**Work order:**
Repeat, without any change, the entries presented below.

Dataset records:
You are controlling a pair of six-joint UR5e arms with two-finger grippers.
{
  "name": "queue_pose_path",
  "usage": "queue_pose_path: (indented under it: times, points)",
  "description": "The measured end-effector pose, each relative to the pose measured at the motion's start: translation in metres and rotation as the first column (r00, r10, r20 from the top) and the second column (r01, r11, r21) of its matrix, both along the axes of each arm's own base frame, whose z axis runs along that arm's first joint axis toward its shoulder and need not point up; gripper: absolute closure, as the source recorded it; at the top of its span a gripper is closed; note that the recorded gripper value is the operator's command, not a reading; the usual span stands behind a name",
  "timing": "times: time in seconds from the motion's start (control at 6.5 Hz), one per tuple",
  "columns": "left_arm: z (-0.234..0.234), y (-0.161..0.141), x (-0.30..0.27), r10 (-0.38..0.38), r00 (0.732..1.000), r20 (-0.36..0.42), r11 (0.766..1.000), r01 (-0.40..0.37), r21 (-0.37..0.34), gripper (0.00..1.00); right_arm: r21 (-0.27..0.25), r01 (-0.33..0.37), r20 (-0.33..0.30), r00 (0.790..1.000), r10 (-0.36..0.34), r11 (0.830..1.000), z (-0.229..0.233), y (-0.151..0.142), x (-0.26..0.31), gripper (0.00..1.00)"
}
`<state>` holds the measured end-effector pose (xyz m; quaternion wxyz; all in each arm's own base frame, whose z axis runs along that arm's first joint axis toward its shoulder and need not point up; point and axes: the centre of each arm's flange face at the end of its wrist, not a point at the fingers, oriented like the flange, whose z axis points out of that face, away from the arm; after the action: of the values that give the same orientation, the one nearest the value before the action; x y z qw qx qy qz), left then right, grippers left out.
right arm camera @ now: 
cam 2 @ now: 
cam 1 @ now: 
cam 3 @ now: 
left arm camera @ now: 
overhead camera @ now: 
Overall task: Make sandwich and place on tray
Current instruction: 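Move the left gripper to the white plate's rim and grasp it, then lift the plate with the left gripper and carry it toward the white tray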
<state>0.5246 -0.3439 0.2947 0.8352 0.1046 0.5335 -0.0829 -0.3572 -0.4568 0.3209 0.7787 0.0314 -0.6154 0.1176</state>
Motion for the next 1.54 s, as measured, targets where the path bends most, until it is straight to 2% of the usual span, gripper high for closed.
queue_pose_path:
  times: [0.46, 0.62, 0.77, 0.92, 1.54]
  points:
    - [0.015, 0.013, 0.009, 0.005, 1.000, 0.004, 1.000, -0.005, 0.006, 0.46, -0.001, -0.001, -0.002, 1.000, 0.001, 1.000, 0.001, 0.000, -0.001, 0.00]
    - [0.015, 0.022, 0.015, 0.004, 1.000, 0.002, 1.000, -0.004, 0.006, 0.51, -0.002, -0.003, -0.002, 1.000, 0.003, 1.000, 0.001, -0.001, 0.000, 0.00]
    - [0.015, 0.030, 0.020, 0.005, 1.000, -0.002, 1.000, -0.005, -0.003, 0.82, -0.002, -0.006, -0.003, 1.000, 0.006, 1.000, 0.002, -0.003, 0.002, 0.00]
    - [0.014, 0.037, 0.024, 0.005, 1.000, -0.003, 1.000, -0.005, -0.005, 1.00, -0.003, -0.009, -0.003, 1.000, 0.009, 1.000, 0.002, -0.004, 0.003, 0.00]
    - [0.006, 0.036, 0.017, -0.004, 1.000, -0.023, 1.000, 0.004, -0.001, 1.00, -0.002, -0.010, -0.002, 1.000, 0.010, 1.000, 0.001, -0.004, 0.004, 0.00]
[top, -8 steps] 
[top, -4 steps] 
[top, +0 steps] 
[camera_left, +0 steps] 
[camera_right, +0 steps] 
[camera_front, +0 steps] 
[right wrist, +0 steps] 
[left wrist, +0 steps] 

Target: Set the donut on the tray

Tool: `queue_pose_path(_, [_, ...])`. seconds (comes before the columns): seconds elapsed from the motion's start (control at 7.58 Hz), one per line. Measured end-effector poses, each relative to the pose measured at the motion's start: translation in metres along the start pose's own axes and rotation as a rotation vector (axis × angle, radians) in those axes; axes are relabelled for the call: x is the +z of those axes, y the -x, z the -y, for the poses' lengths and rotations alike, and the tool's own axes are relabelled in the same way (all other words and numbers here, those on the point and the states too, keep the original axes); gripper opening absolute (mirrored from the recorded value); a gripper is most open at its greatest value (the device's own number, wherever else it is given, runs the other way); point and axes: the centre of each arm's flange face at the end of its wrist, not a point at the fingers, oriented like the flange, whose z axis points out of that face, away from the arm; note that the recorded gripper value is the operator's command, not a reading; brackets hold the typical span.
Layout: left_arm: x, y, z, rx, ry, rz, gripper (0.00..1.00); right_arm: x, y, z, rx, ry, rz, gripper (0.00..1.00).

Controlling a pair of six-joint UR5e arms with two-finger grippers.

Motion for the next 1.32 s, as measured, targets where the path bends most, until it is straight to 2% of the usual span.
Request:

**Completed exercise:**
You are controlling a pair of six-joint UR5e arms with two-finger grippers.
{
  "name": "queue_pose_path",
  "usage": "queue_pose_path: (indented under it: times, points)",
  "description": "The measured end-effector pose, each relative to the pose measured at the motion's start: translation in metres and rotation as the first column (r00, r10, r20 from the top) and the second column (r01, r11, r21) of its matrix, both along the axes of each arm's own base frame, whose z axis runs along that arm's first joint axis toward its shoulder and need not point up; gripper: absolute closure, as the source recorded it; at the top of its span a gripper is closed; note that the recorded gripper value is the operator's command, not a reading; the usual span stands behind a name",
  "timing": "times: time in seconds from the motion's start (control at 6.5 Hz), one per tuple",
  "columns": "left_arm: z (-0.234..0.234), y (-0.161..0.141), x (-0.30..0.27), r10 (-0.38..0.38), r00 (0.732..1.000), r20 (-0.36..0.42), r11 (0.766..1.000), r01 (-0.40..0.37), r21 (-0.37..0.34), gripper (0.00..1.00); right_arm: r21 (-0.27..0.25), r01 (-0.33..0.37), r20 (-0.33..0.30), r00 (0.790..1.000), r10 (-0.36..0.34), r11 (0.830..1.000), z (-0.229..0.233), y (-0.151..0.142), x (-0.26..0.31), gripper (0.00..1.00)"
}
`<state>` holds the measured end-effector pose (xyz m; quaternion wxyz; all in each arm's own base frame, whose z axis runs along that arm's first joint axis toward its shoulder and need not point up; point and axes: the centre of each arm's flange face at the end of its wrist, not a point at the fingers, oriented like the flange, whose z axis points out of that face, away from the arm; after the action: of the values that give the same orientation, the one nearest the value before the action; x y z qw qx qy qz), left then right, grippers left out.
right arm camera @ now: 
cam 2 @ now: 
cam 1 @ now: 
cam 3 @ now: 
left arm camera @ now: 
overhead camera @ now: 
Overall task: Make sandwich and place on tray
Current instruction: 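Move the left gripper to the white plate's rim and grasp it, then lift the plate with the left gripper and carry it toward the white tray
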<state>0.5246 -0.3439 0.2947 0.8352 0.1046 0.5335 -0.0829 -0.3572 -0.4568 0.3209 0.7787 0.0314 -0.6154 0.1176</state>
Motion for the next 1.54 s, as measured, targets where the path bends most, until it is straight to 2% of the usual span, gripper high for closed.
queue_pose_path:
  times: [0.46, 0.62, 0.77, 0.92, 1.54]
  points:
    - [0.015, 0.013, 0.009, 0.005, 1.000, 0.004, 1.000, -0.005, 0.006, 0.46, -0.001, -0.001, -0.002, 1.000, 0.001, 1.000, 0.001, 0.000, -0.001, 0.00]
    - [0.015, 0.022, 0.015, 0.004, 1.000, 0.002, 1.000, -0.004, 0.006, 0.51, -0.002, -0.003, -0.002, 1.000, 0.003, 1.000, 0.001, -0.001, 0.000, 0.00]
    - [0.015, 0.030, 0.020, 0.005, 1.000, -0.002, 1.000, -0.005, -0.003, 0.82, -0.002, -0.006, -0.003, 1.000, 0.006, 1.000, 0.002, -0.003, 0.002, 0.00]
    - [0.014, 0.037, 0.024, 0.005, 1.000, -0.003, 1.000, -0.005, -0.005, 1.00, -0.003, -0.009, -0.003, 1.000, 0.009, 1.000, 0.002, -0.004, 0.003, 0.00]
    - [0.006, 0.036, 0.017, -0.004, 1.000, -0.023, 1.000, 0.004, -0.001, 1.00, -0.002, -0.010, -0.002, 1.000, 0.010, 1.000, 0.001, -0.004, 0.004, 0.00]
[top, -8 steps] 
[top, -4 steps] 
[top, +0 steps] 
[camera_left, +0 steps] 
[camera_right, +0 steps] 
[camera_front, +0 steps] 
[right wrist, +0 steps] 
[left wrist, +0 steps] 

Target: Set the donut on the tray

Tool: `queue_pose_path(_, [_, ...])`. seconds (comes before the columns): seconds elapsed from the motion's start (control at 7.58 Hz), one per line. Measured end-effector poses, each relative to the pose measured at the motion's start: translation in metres along the start pose's own axes and rotation as a rotation vector (axis × angle, radians) in those axes; axes are relabelled for the call: x is the +z of those axes, y the -x, z the -y, for the poses' lengths and rotations alike, and the tool's own axes are relabelled in the same way (all other words and numbers here, those on the point and the states too, keep the original axes); gripper opening absolute (mirrored from the recorded value); a gripper is most open at its greatest value (the device's own number, wherever else it is given, runs the other way); point and axes: the centre of each arm's flange face at the end of its wrist, not a point at the fingers, oriented like the flange, whose z axis points out of that face, away from the arm; note that the recorded gripper value is the operator's command, not a reading; brackets hold the typical span.
Layout: left_arm: x, y, z, rx, ry, rz, gripper (0.00..1.00); right_arm: x, y, z, rx, ry, rz, gripper (0.00..1.00).

Controlling a pair of six-joint UR5e arms with two-finger grippers.

Motion for the next 1.32 s, as measured, targets where the path bends most, until it is straight to 2% of the usual span.
Request:

With the answer given, the exercise is complete.